Until recently, it was considered to be common wisdom to do 20 to 30 minutes of cardiovascular exercise prior to any weight training. The thought behind this approach was that the cardio workout would serve two purposes. The first purpose was to get your blood flowing and reach your target heart rate. The second purpose was to serve as a warm-up for your muscles that, in conjunction with stretching, would ready them for strength training.
This approach may work perfectly for you. If that’s the case, then don’t change a thing. If, on the other hand, you’re finding that your workouts have hit a plateau lately, then try moving your cardio routine to the end of your workout. Some positive effects of moving your time on the bike or the treadmill can be that you actually have more energy and strength for weight training than may have otherwise been the case.
Your aerobic activity can deplete your body of stored energy, leaving you feeling weak when it’s time for your anaerobic weight training. By reversing the order of your exercises, you can maximize your strength training.
It all comes down to preference and intention. You will be able to put the most effort into (and see the most results from) the exercise you do first. If you are most interested in toning certain muscle groups or working on your overall strength, hit the weights first.
If you are trying to increase your cardiovascular capacity and endurance (and lose weight), then opt for cardio first. But no matter which order you decide to try, be sure to properly warm up before any exercise by doing several minutes at a lower weight, speed and intensity.
Which Muscles First?
Whereas the order of cardio and strength training can largely be left to personal preference, the order of exercises in a weight training routine can make a big difference. Generally speaking, exercise the large muscle groups first – when you have the most energy. This includes your chest, back and thighs. Then follow that with your shoulders, arms and abs. The reasoning here is two-fold.

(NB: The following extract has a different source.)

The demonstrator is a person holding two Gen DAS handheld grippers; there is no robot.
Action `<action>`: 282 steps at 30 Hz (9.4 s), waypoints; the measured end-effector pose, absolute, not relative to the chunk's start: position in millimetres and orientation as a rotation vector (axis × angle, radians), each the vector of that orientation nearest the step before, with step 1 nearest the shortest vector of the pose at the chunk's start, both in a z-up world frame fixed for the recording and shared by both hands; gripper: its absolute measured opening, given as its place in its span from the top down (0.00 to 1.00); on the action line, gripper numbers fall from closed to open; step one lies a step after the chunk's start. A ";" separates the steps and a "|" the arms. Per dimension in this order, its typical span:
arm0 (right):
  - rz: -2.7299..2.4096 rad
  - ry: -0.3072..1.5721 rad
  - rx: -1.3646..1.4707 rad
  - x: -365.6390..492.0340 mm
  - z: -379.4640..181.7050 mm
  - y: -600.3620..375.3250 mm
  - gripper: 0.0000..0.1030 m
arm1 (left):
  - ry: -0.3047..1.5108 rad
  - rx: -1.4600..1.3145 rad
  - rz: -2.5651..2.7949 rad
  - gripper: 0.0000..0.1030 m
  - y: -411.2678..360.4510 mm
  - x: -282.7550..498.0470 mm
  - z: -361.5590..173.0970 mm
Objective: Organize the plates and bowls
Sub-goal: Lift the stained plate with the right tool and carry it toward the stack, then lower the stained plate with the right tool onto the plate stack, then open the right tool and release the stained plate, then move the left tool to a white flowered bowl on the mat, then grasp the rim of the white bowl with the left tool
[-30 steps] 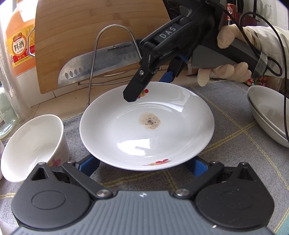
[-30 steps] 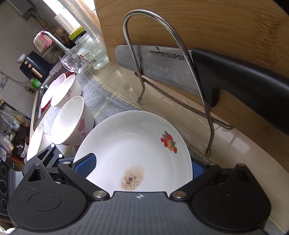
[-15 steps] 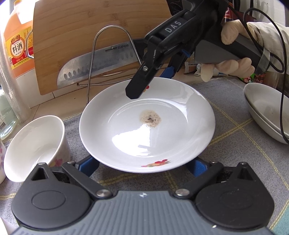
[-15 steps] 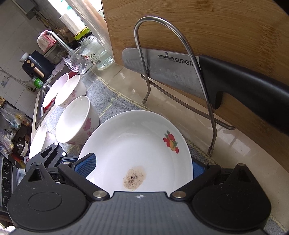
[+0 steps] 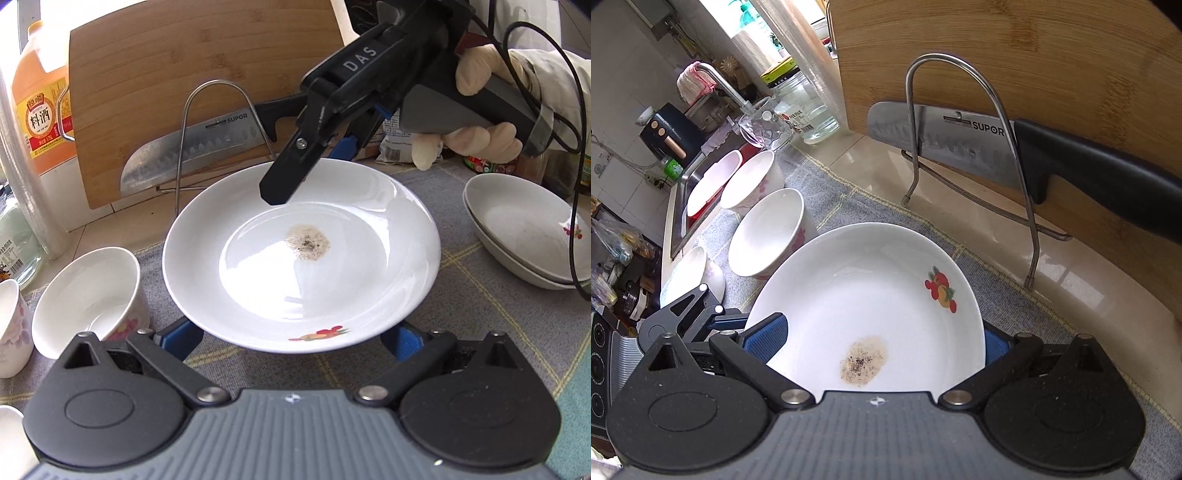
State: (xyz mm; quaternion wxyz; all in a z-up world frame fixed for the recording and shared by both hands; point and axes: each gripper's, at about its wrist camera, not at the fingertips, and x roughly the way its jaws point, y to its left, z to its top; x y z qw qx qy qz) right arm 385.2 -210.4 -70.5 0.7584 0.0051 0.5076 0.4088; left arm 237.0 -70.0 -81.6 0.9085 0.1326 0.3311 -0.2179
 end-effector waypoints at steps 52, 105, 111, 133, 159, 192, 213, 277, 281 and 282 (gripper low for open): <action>0.726 1.042 0.145 222.9 -40.5 -271.4 0.00 | 0.674 0.415 -0.649 0.02 -104.1 125.4 -47.6; 0.425 1.019 0.325 188.6 -57.2 -421.4 0.00 | 0.660 0.514 -0.940 0.02 -198.3 172.1 -60.9; 0.412 1.027 0.328 191.7 -60.8 -425.1 0.00 | 0.670 0.515 -0.946 0.02 -202.2 176.9 -64.6; 0.386 1.057 0.328 195.2 -70.0 -429.1 0.00 | 0.693 0.503 -0.916 0.02 -209.3 193.1 -70.0; 0.344 1.074 0.318 188.6 -63.6 -426.3 0.00 | 0.673 0.542 -0.910 0.01 -214.3 198.9 -74.0; 0.258 1.097 0.080 171.3 -58.5 -397.3 0.00 | 0.633 0.477 -0.882 0.01 -202.1 189.5 -66.2; 0.221 0.890 -0.001 160.7 -40.2 -366.0 0.00 | 0.589 0.322 -0.676 0.01 -162.1 183.1 -43.5; 0.625 0.694 -0.285 141.8 -101.9 44.2 0.00 | 0.846 0.244 -0.444 0.13 190.8 253.9 -79.5; 0.630 0.688 -0.293 143.5 -103.5 49.5 0.00 | 0.858 0.232 -0.467 0.19 191.1 256.0 -80.0; 0.631 0.682 -0.294 143.4 -103.2 50.3 0.00 | 0.858 0.233 -0.471 0.20 190.7 256.0 -79.8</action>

First, the weight you use to exercise the larger muscle groups is more than the weight you use on the smaller groups so from an injury standpoint, it makes sense to move the highest weights around when you are the least tired.
Secondly, working those big muscle groups gives you a lot of “bang for your buck” so to speak. Your heart rate elevates (and stays there) and it has been shown that by working the biggest muscle groups, you actually stimulate the smaller ones to work as well, so you get a certain degree of double duty from the large muscle exercises.
A favorite example of trainers for this phenomenon is squats. Although focused on the thighs, squats involve the entire body in both the movement and the balance needed to carry it out.